In 2013, I crossed the Sydney Harbour Bridge to North Sydney to meet leading constitutional conservatives and liberals: Greg Craven, Australian Catholic University vice-chancellor and conservative republican; Julian Leeser, monarchist and Samuel Griffith Society convener; and Anne Twomey, black-letter lawyer and states’ rights advocate from the University of Sydney.

In time the group expanded and we would engage with far-Right liberals and those who rallied against any recognition that they felt would entrench race-based division. All were primarily concerned to uphold the Australian Constitution, maintain parliamentary supremacy and minimise legal uncertainty. All were exceedingly nervous about activist judges — a concern I did not share. All wanted unity, not division.

I admit that I was apprehensive meeting them for the first time. I had for months been reading their fiery criticisms of the recommendations of the Expert Panel on Constitutional Recognition of Indigenous Australians, of which I was a member, delivered to the prime minister in January 2012.

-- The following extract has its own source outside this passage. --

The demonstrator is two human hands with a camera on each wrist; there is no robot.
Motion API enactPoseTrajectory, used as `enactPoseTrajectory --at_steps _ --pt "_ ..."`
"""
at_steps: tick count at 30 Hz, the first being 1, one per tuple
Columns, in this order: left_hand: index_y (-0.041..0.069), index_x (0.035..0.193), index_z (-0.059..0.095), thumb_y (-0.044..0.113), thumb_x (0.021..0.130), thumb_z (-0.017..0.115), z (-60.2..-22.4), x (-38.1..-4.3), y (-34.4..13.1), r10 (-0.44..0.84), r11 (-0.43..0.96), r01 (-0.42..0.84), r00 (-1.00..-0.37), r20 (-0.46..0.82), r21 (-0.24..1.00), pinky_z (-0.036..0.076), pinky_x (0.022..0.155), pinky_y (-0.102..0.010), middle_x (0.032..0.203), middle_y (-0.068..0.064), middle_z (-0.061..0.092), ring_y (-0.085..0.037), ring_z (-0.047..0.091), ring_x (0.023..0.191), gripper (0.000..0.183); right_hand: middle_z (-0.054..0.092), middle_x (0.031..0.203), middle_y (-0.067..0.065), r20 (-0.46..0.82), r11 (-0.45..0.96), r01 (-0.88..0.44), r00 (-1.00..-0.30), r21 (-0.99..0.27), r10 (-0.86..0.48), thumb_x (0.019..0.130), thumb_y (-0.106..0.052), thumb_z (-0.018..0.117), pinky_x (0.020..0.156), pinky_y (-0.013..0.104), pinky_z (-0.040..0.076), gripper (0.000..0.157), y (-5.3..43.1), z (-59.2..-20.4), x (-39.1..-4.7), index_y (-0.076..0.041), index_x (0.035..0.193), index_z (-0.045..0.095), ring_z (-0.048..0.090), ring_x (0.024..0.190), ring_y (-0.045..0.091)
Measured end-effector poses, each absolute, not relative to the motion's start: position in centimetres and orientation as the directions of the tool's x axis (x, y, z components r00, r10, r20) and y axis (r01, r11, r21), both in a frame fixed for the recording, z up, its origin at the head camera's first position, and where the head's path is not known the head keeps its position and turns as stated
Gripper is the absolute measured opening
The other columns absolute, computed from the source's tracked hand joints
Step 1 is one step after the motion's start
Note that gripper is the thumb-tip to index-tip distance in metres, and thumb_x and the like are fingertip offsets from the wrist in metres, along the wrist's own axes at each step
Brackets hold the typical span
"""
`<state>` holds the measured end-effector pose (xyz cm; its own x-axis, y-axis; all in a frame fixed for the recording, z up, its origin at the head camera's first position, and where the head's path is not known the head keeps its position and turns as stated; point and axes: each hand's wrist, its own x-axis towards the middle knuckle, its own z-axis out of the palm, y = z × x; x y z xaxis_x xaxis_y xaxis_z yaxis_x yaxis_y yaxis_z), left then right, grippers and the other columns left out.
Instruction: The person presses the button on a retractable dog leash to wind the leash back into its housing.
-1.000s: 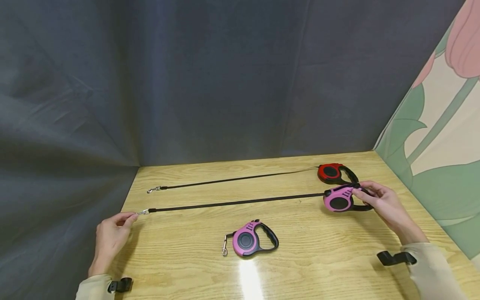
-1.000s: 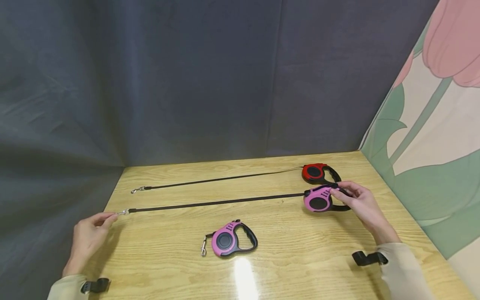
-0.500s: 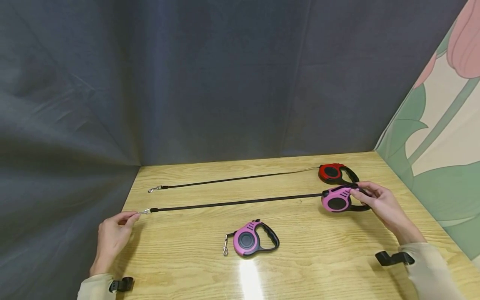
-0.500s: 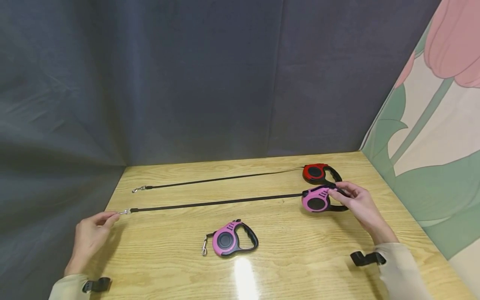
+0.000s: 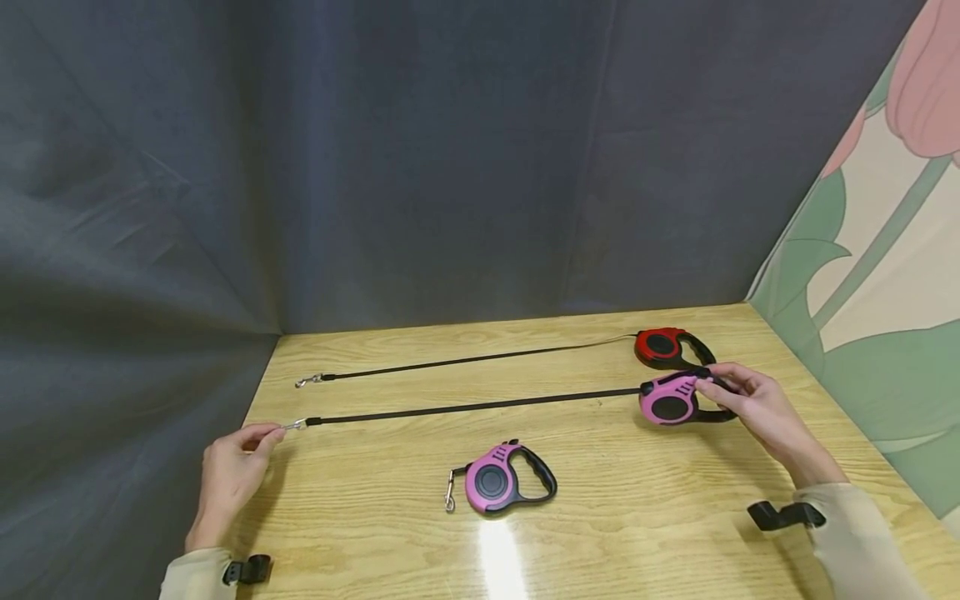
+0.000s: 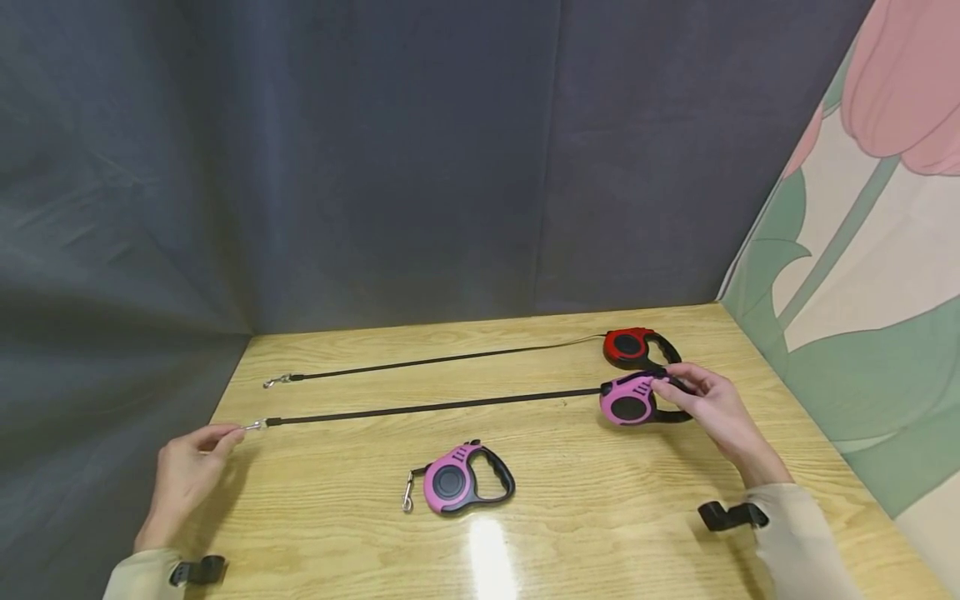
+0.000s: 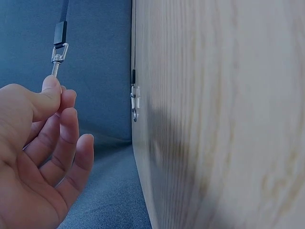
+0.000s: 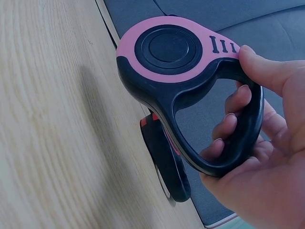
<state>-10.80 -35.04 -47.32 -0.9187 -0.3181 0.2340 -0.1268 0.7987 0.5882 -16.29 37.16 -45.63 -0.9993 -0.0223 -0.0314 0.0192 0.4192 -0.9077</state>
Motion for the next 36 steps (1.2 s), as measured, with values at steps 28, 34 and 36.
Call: enactPoseTrajectory --at_steps 28,34,36 --pt "0.006 0.104 0.084 0.016 0.097 0.079 -47.32 -11.07 -34.55 -0.268 0.813 -0.058 -0.92 0.285 0.579 0.044 0.062 -0.018 0.092 -0.013 0.082 0.006 0.057 0.069 0.014 0.062 0.105 -0.035 -0.059 0.437 0.041 -0.998 -0.898 -0.029 0.107 -0.025 0.067 0.083 0.009 0.046 0.016 36.73 -45.91 -16.2 -0.027 0.121 0.063 0.053 0.102 -0.015" --pt "0.005 0.103 0.084 0.015 0.096 0.08 -47.57 -11.07 -34.32 -0.25 0.813 -0.033 -0.922 0.296 0.582 0.044 0.06 -0.019 0.091 -0.013 0.081 0.006 0.057 0.07 0.012 0.061 0.107 -0.036 -0.078 0.467 0.055 -0.996 -0.882 -0.031 0.106 -0.031 0.068 0.082 0.011 0.049 0.024 36.5 -45.85 -16.24 -0.022 0.128 0.062 0.056 0.101 -0.014" --pt "0.006 0.103 0.084 0.016 0.096 0.081 -47.58 -11.06 -34.14 -0.248 0.812 -0.032 -0.922 0.296 0.583 0.044 0.061 -0.018 0.092 -0.013 0.082 0.006 0.058 0.071 0.012 0.061 0.107 -0.036 -0.077 0.481 0.054 -0.997 -0.875 -0.028 0.106 -0.032 0.069 0.082 0.012 0.048 0.028 36.36 -45.92 -16.29 -0.019 0.13 0.063 0.055 0.1 -0.012"
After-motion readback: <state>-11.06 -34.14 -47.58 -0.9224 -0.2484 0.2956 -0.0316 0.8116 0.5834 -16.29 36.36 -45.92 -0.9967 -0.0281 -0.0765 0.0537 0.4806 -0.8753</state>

They hadn’t held back. They were adamant that a racial non-discrimination clause in the Constitution was not supportable. I was adamant that any constitutional recognition of indigenous peoples must be substantive and practical — it must provide a solution to the racial discrimination of the past, or else it was not worth pursuing. After all, it is all very well to argue that the Australian parliament should retain its supreme power to discriminate, without any judicial checks and balances, when you have never been and probably never will be subject to racially discriminatory laws.

Indigenous people understandably have less faith that majoritarian parliaments will look out for their minority interests — history has too often proven otherwise.

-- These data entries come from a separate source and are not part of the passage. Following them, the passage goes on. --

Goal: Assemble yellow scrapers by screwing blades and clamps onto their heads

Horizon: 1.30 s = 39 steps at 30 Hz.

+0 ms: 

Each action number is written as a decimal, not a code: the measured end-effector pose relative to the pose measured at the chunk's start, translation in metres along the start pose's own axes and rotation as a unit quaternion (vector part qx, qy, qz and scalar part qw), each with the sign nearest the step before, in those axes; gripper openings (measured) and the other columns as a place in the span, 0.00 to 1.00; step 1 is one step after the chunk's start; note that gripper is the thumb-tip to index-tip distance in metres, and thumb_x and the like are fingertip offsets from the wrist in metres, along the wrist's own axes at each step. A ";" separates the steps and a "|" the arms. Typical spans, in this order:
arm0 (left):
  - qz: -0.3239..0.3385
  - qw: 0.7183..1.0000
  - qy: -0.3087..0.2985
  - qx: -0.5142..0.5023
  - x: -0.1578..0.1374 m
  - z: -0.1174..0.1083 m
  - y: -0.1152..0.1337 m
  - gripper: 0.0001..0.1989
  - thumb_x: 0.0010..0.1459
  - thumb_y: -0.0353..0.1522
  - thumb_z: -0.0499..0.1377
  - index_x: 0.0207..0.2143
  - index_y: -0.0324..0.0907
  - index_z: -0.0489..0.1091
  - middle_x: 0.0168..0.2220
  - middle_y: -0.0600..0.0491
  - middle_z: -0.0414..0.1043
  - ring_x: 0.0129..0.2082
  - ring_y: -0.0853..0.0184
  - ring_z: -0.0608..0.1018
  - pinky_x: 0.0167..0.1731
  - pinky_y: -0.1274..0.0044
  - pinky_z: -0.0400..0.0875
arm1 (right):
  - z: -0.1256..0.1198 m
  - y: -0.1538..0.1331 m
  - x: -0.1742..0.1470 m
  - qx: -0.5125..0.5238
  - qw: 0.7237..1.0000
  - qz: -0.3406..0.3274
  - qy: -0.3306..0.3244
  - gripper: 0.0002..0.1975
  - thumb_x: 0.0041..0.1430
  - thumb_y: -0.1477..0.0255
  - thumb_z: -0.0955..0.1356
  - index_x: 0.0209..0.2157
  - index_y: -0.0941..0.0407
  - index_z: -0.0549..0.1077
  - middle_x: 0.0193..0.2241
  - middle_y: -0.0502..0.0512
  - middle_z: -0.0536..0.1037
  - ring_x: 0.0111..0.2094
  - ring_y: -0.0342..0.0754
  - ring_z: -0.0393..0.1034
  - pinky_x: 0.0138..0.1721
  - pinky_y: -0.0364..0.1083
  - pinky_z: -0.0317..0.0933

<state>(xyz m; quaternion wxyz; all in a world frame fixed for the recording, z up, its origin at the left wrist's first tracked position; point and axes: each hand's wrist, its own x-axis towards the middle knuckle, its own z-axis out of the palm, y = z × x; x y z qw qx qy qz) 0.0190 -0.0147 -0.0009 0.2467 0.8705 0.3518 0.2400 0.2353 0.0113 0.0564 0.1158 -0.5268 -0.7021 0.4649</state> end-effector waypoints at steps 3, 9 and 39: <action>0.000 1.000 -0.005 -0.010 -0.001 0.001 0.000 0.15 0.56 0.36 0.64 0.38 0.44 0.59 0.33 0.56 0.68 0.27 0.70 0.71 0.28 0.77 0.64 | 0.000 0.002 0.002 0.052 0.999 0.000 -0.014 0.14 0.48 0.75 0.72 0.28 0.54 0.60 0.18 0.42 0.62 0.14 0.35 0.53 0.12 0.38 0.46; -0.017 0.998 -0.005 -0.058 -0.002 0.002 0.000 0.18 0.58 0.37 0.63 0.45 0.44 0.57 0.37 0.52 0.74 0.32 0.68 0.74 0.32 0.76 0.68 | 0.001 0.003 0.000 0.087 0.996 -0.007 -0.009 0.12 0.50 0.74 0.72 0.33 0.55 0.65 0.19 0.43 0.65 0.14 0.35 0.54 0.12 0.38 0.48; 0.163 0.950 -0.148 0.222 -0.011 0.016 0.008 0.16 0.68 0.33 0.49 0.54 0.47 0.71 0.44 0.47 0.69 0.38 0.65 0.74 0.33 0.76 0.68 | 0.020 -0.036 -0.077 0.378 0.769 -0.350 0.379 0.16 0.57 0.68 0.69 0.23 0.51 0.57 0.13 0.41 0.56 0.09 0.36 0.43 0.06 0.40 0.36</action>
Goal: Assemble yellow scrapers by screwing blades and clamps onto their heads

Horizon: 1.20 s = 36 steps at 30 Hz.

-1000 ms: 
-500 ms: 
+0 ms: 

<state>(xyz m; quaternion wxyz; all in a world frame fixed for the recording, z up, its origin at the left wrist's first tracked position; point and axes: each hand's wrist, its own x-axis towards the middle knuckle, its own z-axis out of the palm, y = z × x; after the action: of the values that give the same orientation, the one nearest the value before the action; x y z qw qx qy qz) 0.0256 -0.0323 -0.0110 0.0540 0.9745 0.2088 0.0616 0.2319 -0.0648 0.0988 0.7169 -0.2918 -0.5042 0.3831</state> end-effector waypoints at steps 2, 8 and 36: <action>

Eventually, however, I began to understand where they were coming from. They, too, began to better understand why I, and many indigenous people, want practical change. Through generous conversations and rigorous debates, those who were opponents of constitutional recognition became wary supporters. And wary supporters became eager advocates for the consensus position that emerged.

We found agreement on the proposition that, if the High Court should not decide what is in the interests of indigenous people in contentious political and policy matters, then surely indigenous people themselves should be guaranteed a fair say. The Constitution might be amended simply to guarantee the indigenous voice in indigenous affairs.

Together with the removal of the “race” references, replacement of the race power with an indigenous peoples power, and the compelling prospect of a fulsome declaration, outside the Constitution, containing the symbolic and aspirational statements of recognition, the package of reforms that emerged was conservative and modest in a legal and constitutional sense, but it was far from miserly. An indigenous body with constitutional status could give effect to indigenous people’s long sought after right to take responsibility and leadership in our affairs.

This book, The Forgotten People, fills me with great pride and immense hope that a broader consensus among all Australians may yet emerge. It is the result of genuine engagement with the Right. Its essays canvas the views of prominent conservative and liberal thought leaders. It represents the emergence of a neat synthesis arising out of what continues to be a fervently fought-out thesis (indigenous people want a constitutional guarantee of fairer future treatment) and antithesis (parliament is best placed to decide what constitutes the fair treatment of indigenous people).

This is an edited extract from Noel Pearson’s foreword to The Forgotten People: Liberal and Conservative Approaches to Recognising Indigenous Peoples, edited by Damien Freeman and Shireen Morris, published on Tuesday by Melbourne University Press.